British archaeologist (1847–1907)

John Romilly Allen FSA FSAScot (9 June 1847 – 5 July 1907) was a British archaeologist.

==Life==
Allen was the son of George Baugh Allen. He was educated at King's College School, Rugby and King's College London. In 1867 he was articled to George Fosbery Lyster, engineer in chief to the Mersey Docks and Harbour Board, with whom he remained until 1870. He was next employed as resident engineer to the Persian railways of Baron de Reuter and afterwards in supervising the construction of docks at Leith and at Boston, Lincolnshire.

Meanwhile, Allen was interested in archaeology; and he spent the rest of his life on it, and particularly on the study of prehistoric antiquities and of pre-Norman art in Great Britain. His earliest contribution was to Archæologia Cambrensis ("A description of some cairns on Barry Island"), appearing in April 1873; he joined the Cambrian Archaeological Association in 1875, was elected a member of the general committee in 1877, became one of two editors of its Journal in 1889, and was sole editor from 1892 until his death. Having begun with the antiquities of Wales, Allen from 1880 gave attention to those of Scotland also; in 1883 he was elected fellow of the Scottish Society of Antiquaries, and in 1885 was Rhind Lecturer in archaeology in the University of Edinburgh. In England, he became fellow of the Society of Antiquaries of London in 1896, editor of the Reliquary and Illustrated Archæologist in 1893; and Yates Lecturer in archæology in University College, London, for 1898.

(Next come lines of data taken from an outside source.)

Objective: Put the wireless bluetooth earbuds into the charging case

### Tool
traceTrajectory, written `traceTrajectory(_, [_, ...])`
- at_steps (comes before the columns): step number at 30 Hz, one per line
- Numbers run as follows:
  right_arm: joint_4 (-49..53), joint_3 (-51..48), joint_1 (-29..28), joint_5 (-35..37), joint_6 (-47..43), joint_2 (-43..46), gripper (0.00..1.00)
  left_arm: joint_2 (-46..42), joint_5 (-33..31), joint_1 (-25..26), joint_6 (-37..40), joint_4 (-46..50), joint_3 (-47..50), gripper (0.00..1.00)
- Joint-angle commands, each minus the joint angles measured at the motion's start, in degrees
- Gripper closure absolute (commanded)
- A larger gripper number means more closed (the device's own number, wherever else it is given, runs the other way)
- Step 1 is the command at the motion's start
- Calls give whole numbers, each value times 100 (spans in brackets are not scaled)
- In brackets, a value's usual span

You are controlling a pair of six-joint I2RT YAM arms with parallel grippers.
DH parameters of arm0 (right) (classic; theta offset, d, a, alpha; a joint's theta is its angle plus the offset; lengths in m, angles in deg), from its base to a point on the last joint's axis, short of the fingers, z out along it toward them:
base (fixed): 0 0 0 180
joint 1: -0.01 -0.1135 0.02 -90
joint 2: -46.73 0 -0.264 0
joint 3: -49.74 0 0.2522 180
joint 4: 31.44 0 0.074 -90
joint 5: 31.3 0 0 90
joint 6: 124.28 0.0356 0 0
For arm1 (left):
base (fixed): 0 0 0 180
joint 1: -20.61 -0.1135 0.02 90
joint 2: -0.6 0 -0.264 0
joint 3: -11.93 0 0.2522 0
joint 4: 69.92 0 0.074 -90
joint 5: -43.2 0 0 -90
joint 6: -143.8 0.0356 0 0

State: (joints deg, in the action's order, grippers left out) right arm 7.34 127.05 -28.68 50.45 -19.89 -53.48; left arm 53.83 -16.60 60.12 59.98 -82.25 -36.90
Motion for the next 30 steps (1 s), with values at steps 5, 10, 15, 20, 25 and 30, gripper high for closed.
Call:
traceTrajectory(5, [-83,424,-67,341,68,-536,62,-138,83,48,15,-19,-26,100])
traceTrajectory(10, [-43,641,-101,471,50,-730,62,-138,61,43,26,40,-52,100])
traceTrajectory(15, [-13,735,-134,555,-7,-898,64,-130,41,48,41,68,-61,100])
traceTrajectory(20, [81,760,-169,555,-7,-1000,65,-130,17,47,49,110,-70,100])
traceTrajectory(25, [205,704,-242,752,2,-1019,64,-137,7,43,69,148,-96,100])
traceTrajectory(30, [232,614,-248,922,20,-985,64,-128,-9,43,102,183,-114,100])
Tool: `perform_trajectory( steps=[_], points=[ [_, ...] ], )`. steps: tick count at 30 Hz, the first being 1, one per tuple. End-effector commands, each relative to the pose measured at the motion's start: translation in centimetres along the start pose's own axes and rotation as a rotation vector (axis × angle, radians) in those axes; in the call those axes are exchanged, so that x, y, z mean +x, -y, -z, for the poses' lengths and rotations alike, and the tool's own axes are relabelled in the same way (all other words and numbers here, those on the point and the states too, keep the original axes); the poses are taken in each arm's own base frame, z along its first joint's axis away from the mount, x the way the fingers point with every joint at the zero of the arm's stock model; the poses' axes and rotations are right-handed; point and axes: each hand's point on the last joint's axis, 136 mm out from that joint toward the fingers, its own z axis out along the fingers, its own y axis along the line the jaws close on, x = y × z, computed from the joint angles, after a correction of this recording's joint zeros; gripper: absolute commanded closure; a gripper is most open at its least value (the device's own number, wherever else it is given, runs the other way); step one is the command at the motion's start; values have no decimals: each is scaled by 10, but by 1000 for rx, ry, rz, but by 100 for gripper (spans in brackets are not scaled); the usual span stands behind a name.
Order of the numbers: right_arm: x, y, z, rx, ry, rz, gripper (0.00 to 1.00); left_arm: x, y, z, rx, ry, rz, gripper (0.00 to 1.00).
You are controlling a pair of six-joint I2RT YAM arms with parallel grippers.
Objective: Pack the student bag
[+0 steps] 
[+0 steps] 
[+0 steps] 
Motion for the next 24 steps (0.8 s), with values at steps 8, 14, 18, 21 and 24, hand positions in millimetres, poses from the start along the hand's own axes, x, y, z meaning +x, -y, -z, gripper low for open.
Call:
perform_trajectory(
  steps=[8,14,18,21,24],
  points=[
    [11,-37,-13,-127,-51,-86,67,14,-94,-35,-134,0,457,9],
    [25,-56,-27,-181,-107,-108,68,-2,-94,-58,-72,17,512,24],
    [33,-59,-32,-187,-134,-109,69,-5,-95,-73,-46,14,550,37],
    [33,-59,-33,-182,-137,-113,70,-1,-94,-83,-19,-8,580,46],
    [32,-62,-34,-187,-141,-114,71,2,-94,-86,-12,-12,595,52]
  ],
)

Allen was unmarried, and during his later years made his home in London, where he died on 5 July 1907.

==Works==
In addition to contributions to archaeological journals, Allen published:

1. Theory and Practice in the Designs and Construction of Dock Walls, 1876.
2. Early Christian Symbolism in Great Britain and Ireland (Rhind Lectures), 1887.
3. The Monumental History of the Early British Church, 1889.
4. The Early Christian Monuments of Scotland, Edinburgh, 1903.
5. Celtic Art in Pagan and Christian Times, 1904.